Poparazzi
- Website type: Social network service
- Available in: English
- Headquarters: Marina del Rey, California
- Owner: TTYL Inc.
- CEO: Alex Ma
- Registration: Yes
- Launched: May 24, 2021; 5 years ago
- Current status: Discontinued June 30, 2023

= Poparazzi =

Defunct social networking app

Poparazzi was an American social networking and photo-sharing app developed by TTYL Inc., first launched on May 24, 2021. After initial viral success sent the platform to the top of the App Store charts, the app would experience a steady slowdown in growth which lead to the app's eventual closure on June 20, 2026.

== Features ==
Poparazzi restricted the use of the front-facing camera, restricting users from uploading selfies to the platform. Users could choose which uploads from their friends appeared on their profile or restrict who was able to tag them in photos.
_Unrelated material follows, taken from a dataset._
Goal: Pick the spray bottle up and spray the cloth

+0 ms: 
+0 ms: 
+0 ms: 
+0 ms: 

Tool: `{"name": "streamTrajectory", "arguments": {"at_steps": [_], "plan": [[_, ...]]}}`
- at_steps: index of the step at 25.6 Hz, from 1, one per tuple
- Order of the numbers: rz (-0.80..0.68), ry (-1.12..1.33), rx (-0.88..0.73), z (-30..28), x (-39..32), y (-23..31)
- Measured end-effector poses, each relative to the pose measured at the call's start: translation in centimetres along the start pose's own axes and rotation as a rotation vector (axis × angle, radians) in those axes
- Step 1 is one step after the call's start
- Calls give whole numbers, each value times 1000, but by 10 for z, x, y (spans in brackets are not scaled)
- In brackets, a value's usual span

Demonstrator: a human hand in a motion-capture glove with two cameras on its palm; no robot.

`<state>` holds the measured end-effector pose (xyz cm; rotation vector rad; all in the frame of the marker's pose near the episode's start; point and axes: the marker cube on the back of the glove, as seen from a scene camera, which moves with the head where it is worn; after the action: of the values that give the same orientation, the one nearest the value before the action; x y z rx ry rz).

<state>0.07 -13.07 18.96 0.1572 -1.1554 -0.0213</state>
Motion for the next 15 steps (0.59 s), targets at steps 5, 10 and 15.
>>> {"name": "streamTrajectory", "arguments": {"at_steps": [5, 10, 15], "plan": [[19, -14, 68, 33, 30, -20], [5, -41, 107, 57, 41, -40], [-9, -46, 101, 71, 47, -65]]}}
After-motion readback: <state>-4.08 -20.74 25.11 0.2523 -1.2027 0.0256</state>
Likes and follower counts were hidden from profiles and the service did not allow users to leave comments on posts.

The app automatically followed all contacts in a person's phone upon sign-up, which raised privacy concerns from some users.

== History ==
TTYL Inc was co-founded by Alex and Austin Ma. The pair had released other social media apps previously, and were able to raise $2 million in investment funding in 2018 which supported the development of Poparazzi. The company used TikTok and an open TestFlight beta to generate initial interest, boosting preorders and creating high demand at launch.

In June 2022, TTYL was able to secure $15 million in Series A funding and shared that the app had reached 5 million downloads. In August, TTYL unveiled a new app called Made With Friends, which was similar in concept to Poparazzi with support for additional kinds of content.

On May 1, 2023, TTYL announced that the app would be discontinued, with users having until June 20 to download their photos. Shortly after, the core team behind Poparazzi including CEO Alex Ma were hired by Meta Platforms.